● Exercise: Reproduce only the lines of the material below that start at the line containing "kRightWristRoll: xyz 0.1" and stop at the line containing "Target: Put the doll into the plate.". Keep both end lines.

● Material provided:
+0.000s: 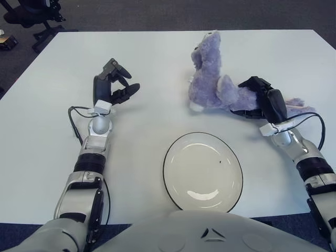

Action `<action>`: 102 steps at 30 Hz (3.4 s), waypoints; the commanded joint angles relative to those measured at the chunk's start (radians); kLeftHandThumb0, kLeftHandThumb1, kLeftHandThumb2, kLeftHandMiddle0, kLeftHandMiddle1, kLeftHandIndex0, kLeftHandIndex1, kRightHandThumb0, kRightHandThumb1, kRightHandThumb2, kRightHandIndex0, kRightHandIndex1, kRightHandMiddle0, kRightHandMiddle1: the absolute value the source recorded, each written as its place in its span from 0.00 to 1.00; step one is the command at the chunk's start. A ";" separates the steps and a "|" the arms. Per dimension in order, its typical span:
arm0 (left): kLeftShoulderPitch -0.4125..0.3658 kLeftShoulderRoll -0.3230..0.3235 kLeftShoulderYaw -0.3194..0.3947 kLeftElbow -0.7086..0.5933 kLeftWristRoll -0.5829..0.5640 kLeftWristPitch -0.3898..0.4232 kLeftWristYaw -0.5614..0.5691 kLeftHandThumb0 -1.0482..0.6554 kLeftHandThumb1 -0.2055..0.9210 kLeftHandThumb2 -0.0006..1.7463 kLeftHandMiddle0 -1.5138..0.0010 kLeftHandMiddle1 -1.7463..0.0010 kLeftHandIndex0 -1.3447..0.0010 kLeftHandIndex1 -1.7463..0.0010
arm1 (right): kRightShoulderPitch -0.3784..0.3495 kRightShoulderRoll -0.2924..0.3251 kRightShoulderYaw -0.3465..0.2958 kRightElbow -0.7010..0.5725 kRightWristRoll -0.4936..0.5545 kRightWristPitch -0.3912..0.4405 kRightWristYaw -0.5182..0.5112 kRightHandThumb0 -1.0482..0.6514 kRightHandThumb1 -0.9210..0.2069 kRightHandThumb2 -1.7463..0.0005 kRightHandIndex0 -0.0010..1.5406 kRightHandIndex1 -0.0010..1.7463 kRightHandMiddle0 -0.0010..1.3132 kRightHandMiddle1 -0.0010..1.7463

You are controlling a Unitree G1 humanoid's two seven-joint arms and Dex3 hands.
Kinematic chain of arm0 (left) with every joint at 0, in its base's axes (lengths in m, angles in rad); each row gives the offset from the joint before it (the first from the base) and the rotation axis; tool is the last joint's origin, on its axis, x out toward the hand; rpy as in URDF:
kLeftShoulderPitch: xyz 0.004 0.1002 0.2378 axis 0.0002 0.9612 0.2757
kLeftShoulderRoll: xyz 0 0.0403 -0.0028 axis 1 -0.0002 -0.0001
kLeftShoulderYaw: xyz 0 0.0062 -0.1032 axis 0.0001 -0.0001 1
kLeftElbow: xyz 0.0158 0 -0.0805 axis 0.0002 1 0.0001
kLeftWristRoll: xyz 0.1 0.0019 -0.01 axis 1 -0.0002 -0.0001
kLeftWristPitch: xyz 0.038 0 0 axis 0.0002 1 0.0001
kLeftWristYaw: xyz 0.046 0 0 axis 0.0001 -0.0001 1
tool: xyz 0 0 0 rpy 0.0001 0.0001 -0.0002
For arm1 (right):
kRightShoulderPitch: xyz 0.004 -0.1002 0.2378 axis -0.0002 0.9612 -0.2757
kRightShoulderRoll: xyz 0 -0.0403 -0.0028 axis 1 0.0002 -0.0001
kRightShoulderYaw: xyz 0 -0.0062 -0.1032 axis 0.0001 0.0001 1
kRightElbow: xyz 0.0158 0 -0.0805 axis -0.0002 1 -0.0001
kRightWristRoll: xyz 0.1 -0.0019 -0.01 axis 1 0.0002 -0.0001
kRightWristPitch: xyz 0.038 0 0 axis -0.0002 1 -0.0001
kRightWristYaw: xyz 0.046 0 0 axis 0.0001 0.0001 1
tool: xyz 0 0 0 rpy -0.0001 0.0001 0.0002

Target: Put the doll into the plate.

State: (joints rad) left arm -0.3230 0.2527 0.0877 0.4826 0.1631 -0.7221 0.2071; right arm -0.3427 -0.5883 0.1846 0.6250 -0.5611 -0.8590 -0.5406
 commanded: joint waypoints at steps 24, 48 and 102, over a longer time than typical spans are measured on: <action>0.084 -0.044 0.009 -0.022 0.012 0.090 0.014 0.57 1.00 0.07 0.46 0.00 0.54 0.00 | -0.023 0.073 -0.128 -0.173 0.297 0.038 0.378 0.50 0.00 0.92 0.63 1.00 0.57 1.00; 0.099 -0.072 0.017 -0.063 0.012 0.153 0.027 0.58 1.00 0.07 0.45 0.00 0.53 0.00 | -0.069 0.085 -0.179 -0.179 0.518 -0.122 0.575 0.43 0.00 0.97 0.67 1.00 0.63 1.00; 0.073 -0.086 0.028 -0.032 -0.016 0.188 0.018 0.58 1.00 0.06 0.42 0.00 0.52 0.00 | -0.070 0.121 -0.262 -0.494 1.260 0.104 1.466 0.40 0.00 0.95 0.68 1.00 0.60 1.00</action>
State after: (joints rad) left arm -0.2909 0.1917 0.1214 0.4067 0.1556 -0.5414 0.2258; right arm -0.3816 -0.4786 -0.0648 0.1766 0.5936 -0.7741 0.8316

● Result of this exercise:
kRightWristRoll: xyz 0.1 -0.0019 -0.01 axis 1 0.0002 -0.0001
kRightWristPitch: xyz 0.038 0 0 axis -0.0002 1 -0.0001
kRightWristYaw: xyz 0.046 0 0 axis 0.0001 0.0001 1
tool: xyz 0 0 0 rpy -0.0001 0.0001 0.0002

Target: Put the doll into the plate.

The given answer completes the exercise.